Linq2Sql: Random double-insert bug - a real poser

Linq2Sql: Random double-insert bug - a real poser - c#

OK, so you think you're a real debugger? Try this one:
I've got a Linq2Sql project where suddenly we've discovered that occasionally, seemingly randomly, we get double-inserts of the same row.
I have subclassed DataContext and overridden SubmitChanges. Inside there I have made a call to GetChangeSet(), both before and after the call to base.SubmitChanges(), and used a text file logger to record the objects in the Inserts collection. Plus I hang on to a reference to the inserted objects long enough to record their autonumbered ID.
When the double-insert happens, I see in the DB that instead of one row each being inserted into MyTableA and MyTableB, there are two each. SQL Profiler shows four insert statements, one after the other in rapid succession:
insert into MyTableA(...
insert into MyTableB(...
insert into MyTableA(...
insert into MyTableB(...
I check in the debug log, and there are only two objects in the Inserts collection: one of MyClassA and one of MyClassB. After the call to base.SubmitChanges(), the changeset is empty (as it should be). And the autonumber IDs show the larger value of the newly inserted rows.
Another piece of useful information: the bug never happens when stepping through in debug mode; only when you run without breakpoints. This makes me suspect it's something to do with the speed of execution.
We have been using the same DataContext subclass for over a year now, and we've never seen this kind of behavior before in our product. It only happens with MyClassA and MyClassB.
To summarize:
From the debug log, everything looks like it's working correctly.
On SQL Profiler, you can see that a double-insert is happening.
This behavior happens frequently but unpredictably, only to the two classes mentioned, excepting that it never happens when stepping through code in debug mode.
EDIT - New information:
Inside my DataContext subclass, I have the following code:
try {
base.SubmitChanges(ConflictMode.ContinueOnConflict);
} catch (ChangeConflictException) {
// Automerge database values for members that client has not modified.
foreach (ObjectChangeConflict occ in ChangeConflicts) {
occ.Resolve(RefreshMode.KeepChanges);
}
}
// Submit succeeds on second try.
base.SubmitChanges(ConflictMode.FailOnFirstConflict);
MyTableA and MyTableB both have a mandatory foreign key OtherTableID referencing OtherTable. The double insert happens when a ChangeConflictException happens during an update of the common parent table OtherTable.
We're on the scent, now...

When I've had a problem like this before it is usually down to multiple threads executing the same code at the same time.
Have you tried using the lock{} command to make sure the insert is only being used by a single thread?
MSDN Lock

looks like it's a BUG in Linq2Sql! Here's a repeatable experiment for you:
using (var db1 = new MyDataContext()) {
var obj1 = db1.MyObjects.Single(x => x.ID == 1);
obj1.Field1 = 123;
obj1.RelatedThingies.Add(new RelatedThingy {
Field1 = 456,
Field2 = "def",
});
using (var db2 = new MyDataContext()) {
var obj2 = db2.MyObjects.Single(x => x.ID == 1);
obj2.Field2 = "abc";
db2.SubmitChanges();
}
try {
db1.SubmitChanges(ConflictMode.ContinueOnConflict);
} catch (ChangeConflictException) {
foreach (ObjectChangeConflict occ in ChangeConflicts) {
occ.Resolve(RefreshMode.KeepChanges);
}
}
base.SubmitChanges(ConflictMode.FailOnFirstConflict);
}
Result: MyObject record with ID = 1 gets updated, Field1 value is 123 and Field2 value is "abc". And there are two new, identical records inserted to RelatedThingy, with MyObjectID = 1, Field1 = 456 and Field2 = "def".
Explain THAT!
UPDATE: After logging this on Microsoft Connect, the nice folks at MS asked me to put together a little demo project highlighting the bug. And wouldn't you know it - I couldn't reproduce it. It seems to be connected to some weird idiosyncrasy of my project. Don't have time to investigate further, and I found a workaround, anyway...

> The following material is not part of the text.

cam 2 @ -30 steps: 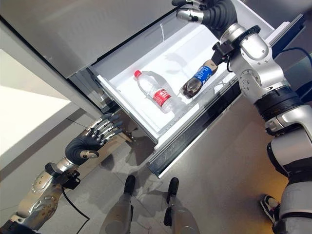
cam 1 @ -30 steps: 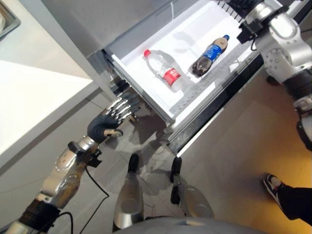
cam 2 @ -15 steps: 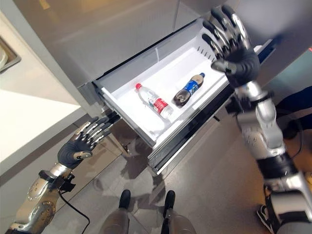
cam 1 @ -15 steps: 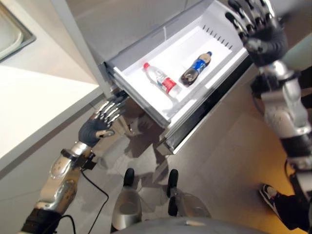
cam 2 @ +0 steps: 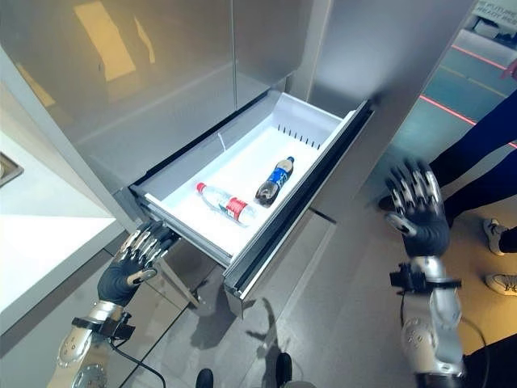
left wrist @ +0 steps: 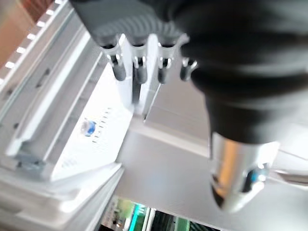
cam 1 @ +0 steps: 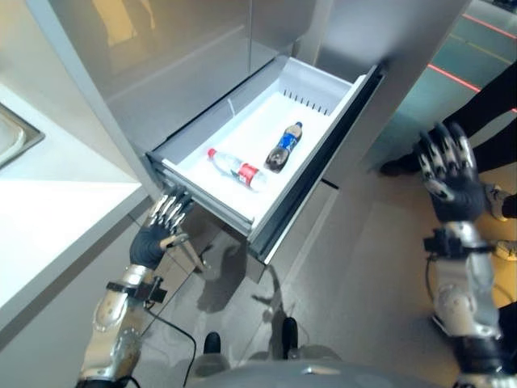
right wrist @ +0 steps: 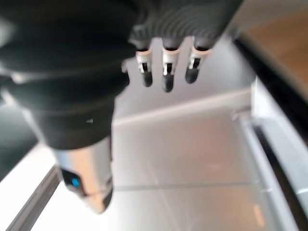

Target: Take the drinks into the refrigerator

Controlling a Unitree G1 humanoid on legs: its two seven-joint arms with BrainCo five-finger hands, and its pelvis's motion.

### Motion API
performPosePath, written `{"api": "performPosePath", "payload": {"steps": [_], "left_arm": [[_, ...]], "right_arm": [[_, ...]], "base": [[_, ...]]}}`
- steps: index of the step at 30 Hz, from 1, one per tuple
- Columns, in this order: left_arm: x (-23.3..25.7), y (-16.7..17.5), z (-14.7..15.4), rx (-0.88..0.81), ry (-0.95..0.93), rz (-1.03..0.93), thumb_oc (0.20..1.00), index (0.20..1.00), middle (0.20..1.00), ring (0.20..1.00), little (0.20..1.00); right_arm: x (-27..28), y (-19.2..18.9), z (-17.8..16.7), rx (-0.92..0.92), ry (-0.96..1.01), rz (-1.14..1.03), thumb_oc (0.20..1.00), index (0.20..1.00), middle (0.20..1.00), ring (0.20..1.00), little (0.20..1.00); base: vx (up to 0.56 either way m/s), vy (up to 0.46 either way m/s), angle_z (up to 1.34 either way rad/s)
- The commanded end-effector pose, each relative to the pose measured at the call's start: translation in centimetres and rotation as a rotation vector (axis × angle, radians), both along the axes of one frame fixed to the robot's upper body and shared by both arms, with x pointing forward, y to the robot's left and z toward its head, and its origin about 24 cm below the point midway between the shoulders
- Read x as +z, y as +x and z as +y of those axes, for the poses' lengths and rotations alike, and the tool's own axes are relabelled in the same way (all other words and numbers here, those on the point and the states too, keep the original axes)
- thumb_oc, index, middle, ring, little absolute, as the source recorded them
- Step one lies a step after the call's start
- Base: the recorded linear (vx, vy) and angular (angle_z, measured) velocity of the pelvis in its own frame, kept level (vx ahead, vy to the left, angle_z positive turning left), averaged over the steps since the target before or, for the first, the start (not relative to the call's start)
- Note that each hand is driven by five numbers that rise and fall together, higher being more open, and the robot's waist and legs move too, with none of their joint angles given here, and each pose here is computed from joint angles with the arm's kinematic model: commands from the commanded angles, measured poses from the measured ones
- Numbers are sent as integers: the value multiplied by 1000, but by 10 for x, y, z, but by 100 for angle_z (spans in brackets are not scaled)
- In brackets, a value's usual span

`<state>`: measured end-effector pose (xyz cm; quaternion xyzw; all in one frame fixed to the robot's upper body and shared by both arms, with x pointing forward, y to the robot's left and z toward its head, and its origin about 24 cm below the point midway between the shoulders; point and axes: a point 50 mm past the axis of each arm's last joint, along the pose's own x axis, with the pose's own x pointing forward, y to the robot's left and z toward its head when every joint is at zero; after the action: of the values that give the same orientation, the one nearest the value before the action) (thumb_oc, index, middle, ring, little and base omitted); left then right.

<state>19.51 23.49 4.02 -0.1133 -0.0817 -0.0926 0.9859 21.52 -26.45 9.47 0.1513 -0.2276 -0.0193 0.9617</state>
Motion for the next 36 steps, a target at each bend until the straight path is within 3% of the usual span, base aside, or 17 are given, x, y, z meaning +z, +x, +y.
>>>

FWIW, we recently found this problem with our retry logic for SubmitChanges. We were doing an InsertAllOnSubmit. When a ChangeConflictException occurred, we would retry with a Resolve(RefreshMode.KeepChanges,true) on each ObjectChangeConflict.
We redid the work a different way (retry logic to re-perform the entire transaction) and that seems to fix the problem.

Related

Is there a simple way to check whether a SQL statement will update the database?

I have a chunk of code that does something like this:
if (sqlStatement.WillUpdateDatabase)
DoThing1();
else
DoThing2();
Currently WillUpdateDatabaseis implemented as
public bool WillUpdateDatabase {
get { return statementText.StartsWith("SELECT"); }
}
This catches the majority of cases, but it gets more complicated with SELECT ... INTO .... And there are possibly a few other cases that I might need to take into account.
Just to be clear: this is not to implement any type of security. There are other systems that check for SQL injection attacks, this bit of code just needs to make a choice whether to do thing1 or thing2.
This seems like it should be a solved problem. Is there an industry standard way to do this reliably?
Update/clarification: Something like UPDATE Table1 SET Column1 = 'a' WHERE 1 = 2 should be treated as an update.

As many others have commented, this really is a nasty problem and inspecting the SQL isn't really ever going to cut it for you because you'll practically end up writing an entire SQL parser (and that really would be reinventing the wheel). You'll probably have to make a database user that only has read permissions for all tables, then actually execute the query you want to test using that read-only user and catch the situations where it fails because of permission violations, (rather than SQL syntax etc)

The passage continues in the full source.